Work to be completed: Please reproduce every entry below without omitting a single line.

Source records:
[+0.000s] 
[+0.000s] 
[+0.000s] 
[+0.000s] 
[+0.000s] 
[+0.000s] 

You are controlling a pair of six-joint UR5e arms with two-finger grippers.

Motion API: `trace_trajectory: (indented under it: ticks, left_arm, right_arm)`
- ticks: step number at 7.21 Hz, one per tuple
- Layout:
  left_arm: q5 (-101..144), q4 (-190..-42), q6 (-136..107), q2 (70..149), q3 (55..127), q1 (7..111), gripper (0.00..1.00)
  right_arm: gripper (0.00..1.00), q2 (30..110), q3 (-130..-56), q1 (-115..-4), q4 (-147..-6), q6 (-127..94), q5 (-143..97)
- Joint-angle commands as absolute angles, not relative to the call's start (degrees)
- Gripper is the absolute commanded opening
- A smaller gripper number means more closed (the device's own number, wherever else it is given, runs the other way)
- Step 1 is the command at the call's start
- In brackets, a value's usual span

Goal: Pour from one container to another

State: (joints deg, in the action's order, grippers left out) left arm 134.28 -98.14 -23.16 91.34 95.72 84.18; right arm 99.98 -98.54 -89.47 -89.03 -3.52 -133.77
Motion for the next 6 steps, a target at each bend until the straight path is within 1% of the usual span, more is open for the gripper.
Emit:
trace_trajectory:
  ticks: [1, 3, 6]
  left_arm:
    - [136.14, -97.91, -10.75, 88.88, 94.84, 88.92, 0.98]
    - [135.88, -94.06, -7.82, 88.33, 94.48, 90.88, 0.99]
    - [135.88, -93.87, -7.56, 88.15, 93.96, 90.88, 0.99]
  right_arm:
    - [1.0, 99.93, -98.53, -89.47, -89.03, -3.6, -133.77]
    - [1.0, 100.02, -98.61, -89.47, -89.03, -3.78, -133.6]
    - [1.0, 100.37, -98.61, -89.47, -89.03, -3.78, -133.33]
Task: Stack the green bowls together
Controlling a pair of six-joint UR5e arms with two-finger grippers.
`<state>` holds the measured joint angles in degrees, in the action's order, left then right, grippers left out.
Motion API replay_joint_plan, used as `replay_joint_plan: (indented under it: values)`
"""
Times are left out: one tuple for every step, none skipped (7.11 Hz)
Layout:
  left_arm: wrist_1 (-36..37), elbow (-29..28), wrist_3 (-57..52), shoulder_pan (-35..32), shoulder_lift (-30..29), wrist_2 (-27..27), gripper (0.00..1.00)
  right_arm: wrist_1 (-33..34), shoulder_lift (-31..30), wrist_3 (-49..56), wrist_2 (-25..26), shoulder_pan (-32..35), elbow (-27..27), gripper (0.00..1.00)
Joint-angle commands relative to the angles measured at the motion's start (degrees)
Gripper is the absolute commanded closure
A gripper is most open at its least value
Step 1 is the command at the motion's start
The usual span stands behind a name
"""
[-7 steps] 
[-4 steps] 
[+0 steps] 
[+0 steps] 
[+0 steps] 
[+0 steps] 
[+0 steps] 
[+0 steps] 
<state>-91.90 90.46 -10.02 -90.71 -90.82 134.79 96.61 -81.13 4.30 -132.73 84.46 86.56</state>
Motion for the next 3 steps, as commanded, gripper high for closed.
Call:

Exercise output:
[+0.000s] 
[+0.000s] 
[+0.000s] 
[+0.000s] 
[+0.000s] 
[+0.000s] 

You are controlling a pair of six-joint UR5e arms with two-finger grippers.

Motion API: `trace_trajectory: (indented under it: ticks, left_arm, right_arm)`
- ticks: step number at 7.21 Hz, one per tuple
- Layout:
  left_arm: q5 (-101..144), q4 (-190..-42), q6 (-136..107), q2 (70..149), q3 (55..127), q1 (7..111), gripper (0.00..1.00)
  right_arm: gripper (0.00..1.00), q2 (30..110), q3 (-130..-56), q1 (-115..-4), q4 (-147..-6), q6 (-127..94), q5 (-143..97)
- Joint-angle commands as absolute angles, not relative to the call's start (degrees)
- Gripper is the absolute commanded opening
- A smaller gripper number means more closed (the device's own number, wherever else it is given, runs the other way)
- Step 1 is the command at the call's start
- In brackets, a value's usual span

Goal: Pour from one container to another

State: (joints deg, in the action's order, grippers left out) left arm 134.28 -98.14 -23.16 91.34 95.72 84.18; right arm 99.98 -98.54 -89.47 -89.03 -3.52 -133.77
Motion for the next 6 steps, a target at each bend until the straight path is within 1% of the usual span, more is open for the gripper.
Emit:
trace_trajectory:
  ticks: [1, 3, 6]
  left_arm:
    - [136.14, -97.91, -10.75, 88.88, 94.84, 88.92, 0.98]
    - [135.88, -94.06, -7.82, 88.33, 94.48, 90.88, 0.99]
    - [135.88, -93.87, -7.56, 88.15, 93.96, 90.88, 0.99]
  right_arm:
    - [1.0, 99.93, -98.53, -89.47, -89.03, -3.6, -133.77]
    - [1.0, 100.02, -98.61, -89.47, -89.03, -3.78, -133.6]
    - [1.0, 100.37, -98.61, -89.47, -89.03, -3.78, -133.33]
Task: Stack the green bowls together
Controlling a pair of six-joint UR5e arms with two-finger grippers.
`<state>` holds the measured joint angles in degrees, in the action's order, left then right, grippers left out.
Motion API replay_joint_plan, used as `replay_joint_plan: (indented under it: values)`
"""
Times are left out: one tuple for every step, none skipped (7.11 Hz)
Layout:
  left_arm: wrist_1 (-36..37), elbow (-29..28), wrist_3 (-57..52), shoulder_pan (-35..32), shoulder_lift (-30..29), wrist_2 (-27..27), gripper (0.00..1.00)
  right_arm: wrist_1 (-33..34), shoulder_lift (-31..30), wrist_3 (-49..56), wrist_2 (-25..26), shoulder_pan (-32..35), elbow (-27..27), gripper (0.00..1.00)
Joint-angle commands relative to the angles measured at the motion's start (degrees)
Gripper is the absolute commanded closure
A gripper is most open at its least value
Step 1 is the command at the motion's start
The usual span stands behind a name
"""
[-7 steps] 
[-4 steps] 
[+0 steps] 
[+0 steps] 
[+0 steps] 
[+0 steps] 
[+0 steps] 
[+0 steps] 
<state>-91.90 90.46 -10.02 -90.71 -90.82 134.79 96.61 -81.13 4.30 -132.73 84.46 86.56</state>
Motion for the next 3 steps, as commanded, gripper high for closed.
Call:

Nothing further is required of the output.